LOS ANGELES, Nov. 29, 2016 /PRNewswire/ -- Gut health is critical to overall health. The proper quality, quantity and composition
Proper gut flora helps produce vital neurochemicals, such as dopamine and serotonin, as well as important vitamins that keep your brain healthy, maintain the integrity of your gut lining and prevent leaky gut. Leaky gut increases inflammation, which is the basis of practically all brain disorders, from Alzheimer's and multiple sclerosis (MS) to Parkinson's and autism.
According to magnesium expert Dr. Carolyn Dean, MD, ND, "Chronic low-grade inflammation, sustained by excessive belly fat, a poor diet including processed foods and sugars, a magnesium deficiency (over 75 percent of Americans fail to meet their minimum daily requirement of magnesium), lack of exercise, smoking and gum disease, may explain why lifestyle-related diseases such as leaky gut syndrome, IBS and other gastrointestinal diseases are so prevalent in our society."
In a 2015 animal study, a magnesium-deficient diet altered gut microbiota and was associated with altered anxiety-like behavior.
In an earlier breakthrough study entitled "Magnesium and the Inflammatory Response . . .,"2 according to Dr. Dean, "This study shows that at the cellular level magnesium reduces inflammation. In the animal model used, magnesium deficiency is created when an inflammatory condition is produced. Increasing magnesium intake decreases the inflammation."
Dr. Dean adds, "With magnesium being actively required by 600–700 enzyme systems in the human body, internal functions that reduce inflammation with the help of magnesium are being newly discovered every year. For example, magnesium has been found to be a natural calcium channel blocker, which is crucial because calcium in excess is one of the most pro-inflammatory substances in the body. This is why I recommend a 1:1 balance of calcium with magnesium, while also taking into account the amount of calcium people get in their daily diets."
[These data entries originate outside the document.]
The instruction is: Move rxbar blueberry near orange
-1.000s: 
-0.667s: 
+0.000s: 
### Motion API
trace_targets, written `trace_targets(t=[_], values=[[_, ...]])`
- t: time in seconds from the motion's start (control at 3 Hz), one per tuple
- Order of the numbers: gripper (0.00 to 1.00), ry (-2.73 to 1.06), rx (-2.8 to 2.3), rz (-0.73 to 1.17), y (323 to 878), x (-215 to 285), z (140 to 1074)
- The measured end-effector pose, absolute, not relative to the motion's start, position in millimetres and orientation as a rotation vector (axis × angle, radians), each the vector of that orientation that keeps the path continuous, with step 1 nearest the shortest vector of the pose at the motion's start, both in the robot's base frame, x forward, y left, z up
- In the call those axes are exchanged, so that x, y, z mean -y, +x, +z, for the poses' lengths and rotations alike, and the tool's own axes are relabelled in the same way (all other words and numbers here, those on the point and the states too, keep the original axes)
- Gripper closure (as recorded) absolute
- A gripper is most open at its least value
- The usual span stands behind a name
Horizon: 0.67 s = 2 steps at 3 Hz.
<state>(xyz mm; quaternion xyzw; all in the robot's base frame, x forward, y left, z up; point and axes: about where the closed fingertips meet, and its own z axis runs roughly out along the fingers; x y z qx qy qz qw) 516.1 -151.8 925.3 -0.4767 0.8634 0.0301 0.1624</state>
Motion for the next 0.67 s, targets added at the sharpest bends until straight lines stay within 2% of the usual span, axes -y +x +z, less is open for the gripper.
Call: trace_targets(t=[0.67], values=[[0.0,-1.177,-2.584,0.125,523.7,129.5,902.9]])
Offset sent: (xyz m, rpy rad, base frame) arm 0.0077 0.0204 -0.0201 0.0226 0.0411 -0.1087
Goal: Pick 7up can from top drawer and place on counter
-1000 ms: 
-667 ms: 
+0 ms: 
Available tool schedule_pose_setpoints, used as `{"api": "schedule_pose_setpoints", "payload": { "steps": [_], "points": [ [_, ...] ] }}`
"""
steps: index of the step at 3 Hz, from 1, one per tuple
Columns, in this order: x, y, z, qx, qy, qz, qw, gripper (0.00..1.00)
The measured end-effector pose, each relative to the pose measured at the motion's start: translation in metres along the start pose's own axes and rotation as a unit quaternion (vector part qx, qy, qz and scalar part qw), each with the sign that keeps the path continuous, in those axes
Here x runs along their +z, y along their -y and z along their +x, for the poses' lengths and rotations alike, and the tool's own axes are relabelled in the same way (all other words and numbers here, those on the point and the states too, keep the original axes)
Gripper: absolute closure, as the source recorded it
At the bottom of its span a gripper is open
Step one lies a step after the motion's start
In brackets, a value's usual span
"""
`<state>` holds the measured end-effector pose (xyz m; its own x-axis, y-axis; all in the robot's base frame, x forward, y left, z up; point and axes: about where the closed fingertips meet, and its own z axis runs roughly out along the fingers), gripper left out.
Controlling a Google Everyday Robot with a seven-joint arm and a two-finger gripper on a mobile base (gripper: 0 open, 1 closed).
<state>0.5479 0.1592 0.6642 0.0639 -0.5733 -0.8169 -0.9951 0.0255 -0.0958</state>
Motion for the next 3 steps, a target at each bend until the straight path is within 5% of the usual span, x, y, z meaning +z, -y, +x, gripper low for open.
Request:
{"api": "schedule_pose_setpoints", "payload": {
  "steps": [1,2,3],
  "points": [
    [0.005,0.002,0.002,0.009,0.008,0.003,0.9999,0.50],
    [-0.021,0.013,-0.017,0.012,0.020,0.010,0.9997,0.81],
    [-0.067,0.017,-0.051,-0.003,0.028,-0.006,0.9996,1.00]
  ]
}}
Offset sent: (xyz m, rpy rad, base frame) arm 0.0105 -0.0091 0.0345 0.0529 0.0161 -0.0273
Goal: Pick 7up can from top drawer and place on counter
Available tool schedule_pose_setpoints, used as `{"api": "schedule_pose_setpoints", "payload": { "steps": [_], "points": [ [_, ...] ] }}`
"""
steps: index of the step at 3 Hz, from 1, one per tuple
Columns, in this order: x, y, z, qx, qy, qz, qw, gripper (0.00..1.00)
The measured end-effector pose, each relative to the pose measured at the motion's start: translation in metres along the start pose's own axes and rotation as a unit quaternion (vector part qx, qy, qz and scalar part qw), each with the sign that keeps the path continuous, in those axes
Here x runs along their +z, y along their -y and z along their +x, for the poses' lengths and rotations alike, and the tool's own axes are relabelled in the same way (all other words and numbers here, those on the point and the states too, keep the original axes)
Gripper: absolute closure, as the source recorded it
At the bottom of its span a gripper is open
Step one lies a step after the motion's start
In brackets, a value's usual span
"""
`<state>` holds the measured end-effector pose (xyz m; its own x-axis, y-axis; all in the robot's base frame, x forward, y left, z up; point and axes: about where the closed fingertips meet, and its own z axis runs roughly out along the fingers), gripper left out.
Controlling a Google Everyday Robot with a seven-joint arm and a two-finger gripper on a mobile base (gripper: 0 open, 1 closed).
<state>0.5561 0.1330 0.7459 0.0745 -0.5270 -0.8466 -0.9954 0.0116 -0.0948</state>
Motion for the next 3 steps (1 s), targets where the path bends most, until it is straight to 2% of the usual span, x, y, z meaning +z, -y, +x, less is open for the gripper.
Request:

Dr. Dean recommends that one of the best ways to address gut inflammation is to avoid yeast-producing foods, such as sugar, gluten and dairy.
"Take soil-based probiotics for the best therapeutic replacement of intestinal flora. Take 1 capsule twice a day, one hour away from food. Drink sea salt or Himalayan salt in your drinking water, 1/8–1/4 tsp per quart, for its 72 minerals, to help with mineral depletion and dehydration. Also supplement with the mineral magnesium, as this is depleted by gut inflammation and is a natural anti-inflammatory that lowers C-reactive protein and helps with some of the symptoms of impaired gut flora, such as fatigue, depression, negative mood and brain fog.
"Not all forms of magnesium are easily absorbed by the body. Magnesium citrate powder mixed with hot or cold water is highly absorbed and can be sipped throughout the day at work or at home."
The ideas, procedures and suggestions contained in this press release are not intended as a substitute for consulting with your physician. All matters regarding your physical health require medical supervision. Neither the author nor the publisher shall be liable or responsible for any loss, injury or damage allegedly arising from any information or suggestion in this press release.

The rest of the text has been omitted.